The world creation has been going on for some time.
You captured me with the first line. An amazing eight filled with emotion and poignant description. Thanks.
She’s been forced to deny her emotions to hold to her last assigned task–to make sure no one leaves the doomed planet to carry the infection elsewhere.
A very moving excerpt. The words conveyed an entire novel’s worth of sad story and this is just one scene. Excellent snippet!
It’s really a bit of the back story on this one. But this section is part of one of my favorite bits for readings.
She is a much kinder soul than I, for I’m pretty sure my first reaction would have been to let go of the hand!
She hasn’t seen another of her species for two centuries.
Interesting snippet – so the plague is over – or is it?
She’s spent most of the last 200 years on an isolation satellite, and has seen no living person since she was forced to return to her planet.
Wow, that was a really powerful snippet. I thought she’d throw the hand away, but she surprised me. Great 8!
It was meant to show some of her reaction to being alive when everyone else has died.
What an emotional snippet! Well done!
Thanks, glad you like it.
Well done. I empathized with her at once.
That’s what I was after.
What grabbed me most was feeling “the heart of a healer” in Marna, as she lovingly stroked the leathery hand of a person who had died alone in agony. Hoping to find rest, but instead enduring agony… it makes me wonder if Marna is going to have a hand in restoring her planet and her people.
You have an amazing gift for creating worlds, Sue – and I love your character, Marna! 🙂
The book is out.
I love the weight of history in your stories.
World building involves either knowing history or inventing it.
Desolation and despair personified.
Well written!
Thanks. Glad you like it.
Powerful bold descriptive world building. Awesome snippet!
Such incredibly detailed description, both of the physical and the emotional aspects of the scene.
I had to leave out a lot, with the 8-sentence limit.
Sue, beautifully written. Tugged on my heart strings, it did.
Glad it reached you.
She’s very kind, and I admire her for what she’s doing, yet I also feel the emotions she experiences. Not easy for anyone. Great 8!

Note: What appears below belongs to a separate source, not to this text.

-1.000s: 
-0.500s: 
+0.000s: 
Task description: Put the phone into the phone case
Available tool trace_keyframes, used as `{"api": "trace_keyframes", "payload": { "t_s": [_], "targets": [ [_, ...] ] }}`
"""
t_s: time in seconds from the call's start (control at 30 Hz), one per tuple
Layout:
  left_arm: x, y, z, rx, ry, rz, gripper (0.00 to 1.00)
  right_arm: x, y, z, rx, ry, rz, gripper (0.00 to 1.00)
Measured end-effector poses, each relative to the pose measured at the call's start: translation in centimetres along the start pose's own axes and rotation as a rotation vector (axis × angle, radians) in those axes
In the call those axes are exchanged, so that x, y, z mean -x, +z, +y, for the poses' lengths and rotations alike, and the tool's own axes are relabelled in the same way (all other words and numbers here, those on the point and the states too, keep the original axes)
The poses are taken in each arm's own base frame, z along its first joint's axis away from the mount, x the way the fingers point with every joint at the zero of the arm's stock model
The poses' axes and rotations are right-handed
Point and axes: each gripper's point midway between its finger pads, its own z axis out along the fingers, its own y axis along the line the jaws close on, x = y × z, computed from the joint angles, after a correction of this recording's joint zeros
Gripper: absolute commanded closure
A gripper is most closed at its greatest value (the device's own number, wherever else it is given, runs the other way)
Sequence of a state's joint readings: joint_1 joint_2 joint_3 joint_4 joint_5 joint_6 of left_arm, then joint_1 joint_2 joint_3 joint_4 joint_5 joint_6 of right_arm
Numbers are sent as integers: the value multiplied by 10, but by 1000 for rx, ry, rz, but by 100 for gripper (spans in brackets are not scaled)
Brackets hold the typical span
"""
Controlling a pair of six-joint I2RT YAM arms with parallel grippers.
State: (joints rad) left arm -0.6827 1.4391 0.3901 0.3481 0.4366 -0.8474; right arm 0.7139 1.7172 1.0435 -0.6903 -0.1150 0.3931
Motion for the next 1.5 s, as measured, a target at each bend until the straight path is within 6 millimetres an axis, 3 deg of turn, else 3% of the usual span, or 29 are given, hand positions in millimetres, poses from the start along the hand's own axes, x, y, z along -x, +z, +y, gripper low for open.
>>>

At this point she’s very much alone.
“….Something dark protruded from the sand to her left, and Marna thought at first it was a tree branch, oddly shriveled and distorted. She scuffed her way across the room to try to pull it free, and only then realized that what she held was a hand….” This is wonderful! I didn’t expect the last three words. I need to read your books!
Homecoming’s out, and reasonably prices on Kindle.
Your imagery is always excellent, this week’s post is spooky and sad as well!
Mostly I was trying to get across how alone she is.
Wow. That is an incredible snippet, Sue Ann, just incredible. There is deep emotion in this one. Your prose is beautiful!
Maybe I should put up the next paragraph, though it’ll take some creative punctuation.
This scene is so sad. Is there a risk of her catching the plague too?
You’ll have to read the book.
Fantastic! Powerful and emotional. I definitely felt it. Great 8!
Thanks. It’s a bit from one of my favorite scenes for 5-minute readings.
A moving eight there.
Glad you like it.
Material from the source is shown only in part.